_Task details_
For the string "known", search the entries below and copy every line where it appears.

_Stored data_
☆ ☆ ☆ ☆ ☆
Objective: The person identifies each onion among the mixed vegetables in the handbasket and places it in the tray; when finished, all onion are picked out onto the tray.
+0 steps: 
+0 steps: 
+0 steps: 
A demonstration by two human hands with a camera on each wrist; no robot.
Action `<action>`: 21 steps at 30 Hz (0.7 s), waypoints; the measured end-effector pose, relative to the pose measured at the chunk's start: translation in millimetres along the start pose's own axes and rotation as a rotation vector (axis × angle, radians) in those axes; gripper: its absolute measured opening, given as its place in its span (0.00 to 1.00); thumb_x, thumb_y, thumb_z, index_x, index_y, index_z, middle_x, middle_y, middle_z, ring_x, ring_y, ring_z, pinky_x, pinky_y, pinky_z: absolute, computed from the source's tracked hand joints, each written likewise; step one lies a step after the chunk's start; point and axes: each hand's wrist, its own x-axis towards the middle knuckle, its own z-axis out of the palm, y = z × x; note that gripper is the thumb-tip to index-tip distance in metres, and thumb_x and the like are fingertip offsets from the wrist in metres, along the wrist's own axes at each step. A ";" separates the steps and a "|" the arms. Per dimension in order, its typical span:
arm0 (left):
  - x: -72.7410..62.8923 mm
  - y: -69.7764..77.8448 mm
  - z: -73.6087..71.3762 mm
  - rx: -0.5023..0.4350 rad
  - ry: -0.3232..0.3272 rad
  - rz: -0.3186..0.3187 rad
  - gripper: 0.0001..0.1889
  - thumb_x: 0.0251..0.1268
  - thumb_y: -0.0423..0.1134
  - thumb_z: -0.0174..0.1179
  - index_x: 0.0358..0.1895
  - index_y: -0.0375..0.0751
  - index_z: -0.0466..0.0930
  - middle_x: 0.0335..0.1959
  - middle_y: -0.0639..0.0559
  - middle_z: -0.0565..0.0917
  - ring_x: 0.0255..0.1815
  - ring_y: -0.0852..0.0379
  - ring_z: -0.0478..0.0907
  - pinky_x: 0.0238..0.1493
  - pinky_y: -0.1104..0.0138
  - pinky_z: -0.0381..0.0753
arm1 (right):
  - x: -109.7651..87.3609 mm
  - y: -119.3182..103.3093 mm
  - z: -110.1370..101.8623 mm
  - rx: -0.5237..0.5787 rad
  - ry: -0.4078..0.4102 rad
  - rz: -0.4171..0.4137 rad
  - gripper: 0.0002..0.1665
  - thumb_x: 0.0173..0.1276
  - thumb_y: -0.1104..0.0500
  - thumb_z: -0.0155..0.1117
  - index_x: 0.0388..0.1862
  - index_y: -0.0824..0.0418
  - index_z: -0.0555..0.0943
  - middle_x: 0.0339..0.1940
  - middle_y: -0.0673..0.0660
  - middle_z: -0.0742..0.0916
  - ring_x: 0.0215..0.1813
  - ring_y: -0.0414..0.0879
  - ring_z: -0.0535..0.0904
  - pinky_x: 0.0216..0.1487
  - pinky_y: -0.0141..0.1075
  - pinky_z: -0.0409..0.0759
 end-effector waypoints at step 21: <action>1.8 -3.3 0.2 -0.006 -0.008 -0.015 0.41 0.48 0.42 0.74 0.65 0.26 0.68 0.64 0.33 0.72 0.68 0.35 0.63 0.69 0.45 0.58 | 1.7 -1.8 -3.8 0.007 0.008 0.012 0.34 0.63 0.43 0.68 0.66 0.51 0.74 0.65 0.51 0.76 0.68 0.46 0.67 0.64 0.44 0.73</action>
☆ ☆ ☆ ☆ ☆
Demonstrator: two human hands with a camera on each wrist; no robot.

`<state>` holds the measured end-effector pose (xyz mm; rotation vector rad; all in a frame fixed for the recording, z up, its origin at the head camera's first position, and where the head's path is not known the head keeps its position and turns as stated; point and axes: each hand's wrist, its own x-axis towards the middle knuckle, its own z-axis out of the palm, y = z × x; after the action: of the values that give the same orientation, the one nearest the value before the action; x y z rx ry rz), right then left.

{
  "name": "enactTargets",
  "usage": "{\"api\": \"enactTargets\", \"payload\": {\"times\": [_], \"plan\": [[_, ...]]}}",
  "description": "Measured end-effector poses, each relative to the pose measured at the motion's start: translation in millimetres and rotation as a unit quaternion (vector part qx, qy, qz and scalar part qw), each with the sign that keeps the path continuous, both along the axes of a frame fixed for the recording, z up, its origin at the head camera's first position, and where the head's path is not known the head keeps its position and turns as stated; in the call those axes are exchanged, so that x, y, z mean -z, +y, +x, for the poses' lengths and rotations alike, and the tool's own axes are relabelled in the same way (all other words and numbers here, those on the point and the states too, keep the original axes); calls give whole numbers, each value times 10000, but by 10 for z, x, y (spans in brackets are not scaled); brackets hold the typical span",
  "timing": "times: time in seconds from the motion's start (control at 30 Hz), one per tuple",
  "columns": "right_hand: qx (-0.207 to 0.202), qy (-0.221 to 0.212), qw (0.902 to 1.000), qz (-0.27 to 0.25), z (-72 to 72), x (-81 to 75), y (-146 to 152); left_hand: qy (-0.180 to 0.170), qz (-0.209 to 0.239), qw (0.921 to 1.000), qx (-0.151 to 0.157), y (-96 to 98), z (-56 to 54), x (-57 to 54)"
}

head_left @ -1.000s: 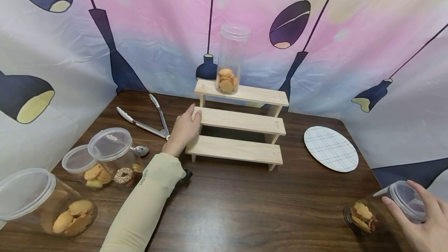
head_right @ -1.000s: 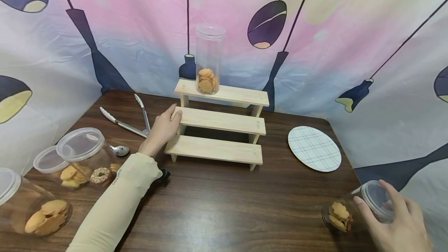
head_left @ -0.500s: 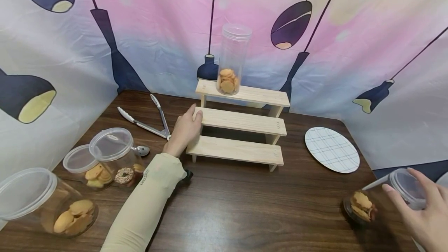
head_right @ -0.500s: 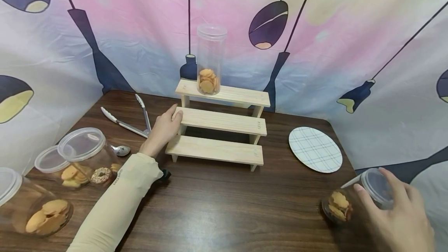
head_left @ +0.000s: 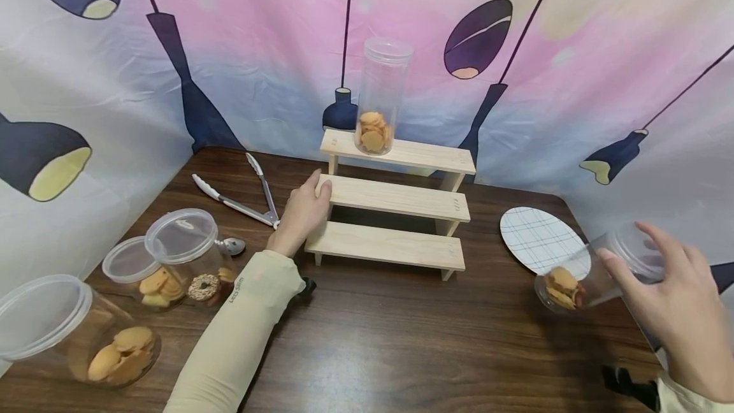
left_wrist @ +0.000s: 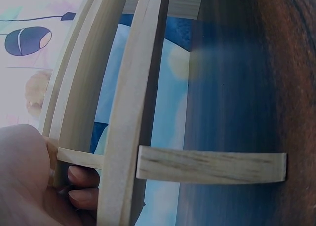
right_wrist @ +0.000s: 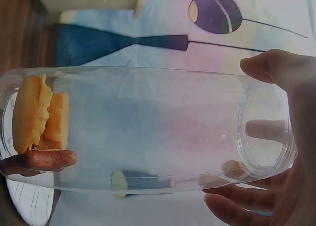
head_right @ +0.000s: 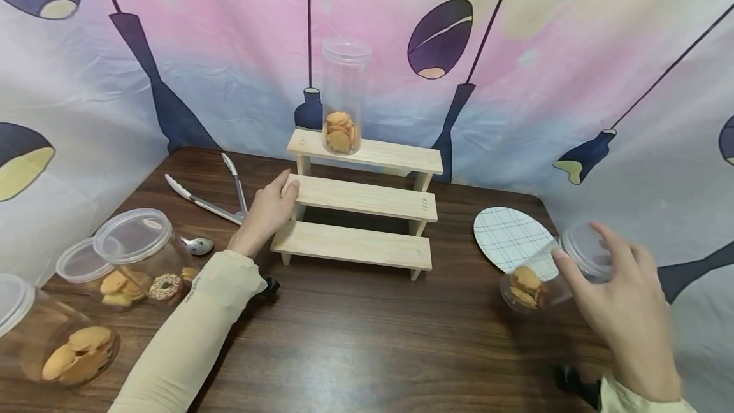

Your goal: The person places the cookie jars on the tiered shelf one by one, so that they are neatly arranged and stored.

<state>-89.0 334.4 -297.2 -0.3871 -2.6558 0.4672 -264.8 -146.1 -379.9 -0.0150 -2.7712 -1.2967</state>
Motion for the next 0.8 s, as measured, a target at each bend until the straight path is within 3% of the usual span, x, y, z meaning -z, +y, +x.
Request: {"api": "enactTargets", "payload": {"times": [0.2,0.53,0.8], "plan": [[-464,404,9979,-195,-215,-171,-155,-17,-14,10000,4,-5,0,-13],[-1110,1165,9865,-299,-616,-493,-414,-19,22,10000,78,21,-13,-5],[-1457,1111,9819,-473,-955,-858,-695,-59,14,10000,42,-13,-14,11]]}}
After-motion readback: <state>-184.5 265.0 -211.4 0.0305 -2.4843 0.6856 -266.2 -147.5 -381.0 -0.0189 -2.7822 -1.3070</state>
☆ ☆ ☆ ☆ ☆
_Finished task_
`<state>` holds the measured end-effector pose (xyz mm; rotation vector rad; all in a frame fixed for the recording, z up, its origin at the head camera's first position, and where the head's path is not known the head keeps its position and turns as stated; point and axes: each hand's wrist, its own x-axis towards the middle knuckle, its own z-axis out of the palm, y = z × x; after the action: of the values that give the same orientation, the one nearest the value before the action; x y z rx ry rz), right then left.
  "description": "Measured end-effector poses, each relative to the pose measured at the motion's start: translation in millimetres and rotation as a unit quaternion (vector part qx, qy, qz and scalar part qw), each with the sign that keeps the path continuous, both along the axes of a frame fixed for the recording, z up, its origin at the head camera's first position, and where the head's path is not known the head keeps its position and turns as stated; in the call those axes are exchanged, so that x, y, z mean -z, +y, +x, for the poses' lengths and rotations alike, and the tool's own axes are relabelled in the same way (all other words and numbers here, those on the point and the states too, keep the original axes); calls give whole numbers, each value times 10000, but by 10 for z, x, y (spans in brackets are not scaled); brackets hold the typical span",

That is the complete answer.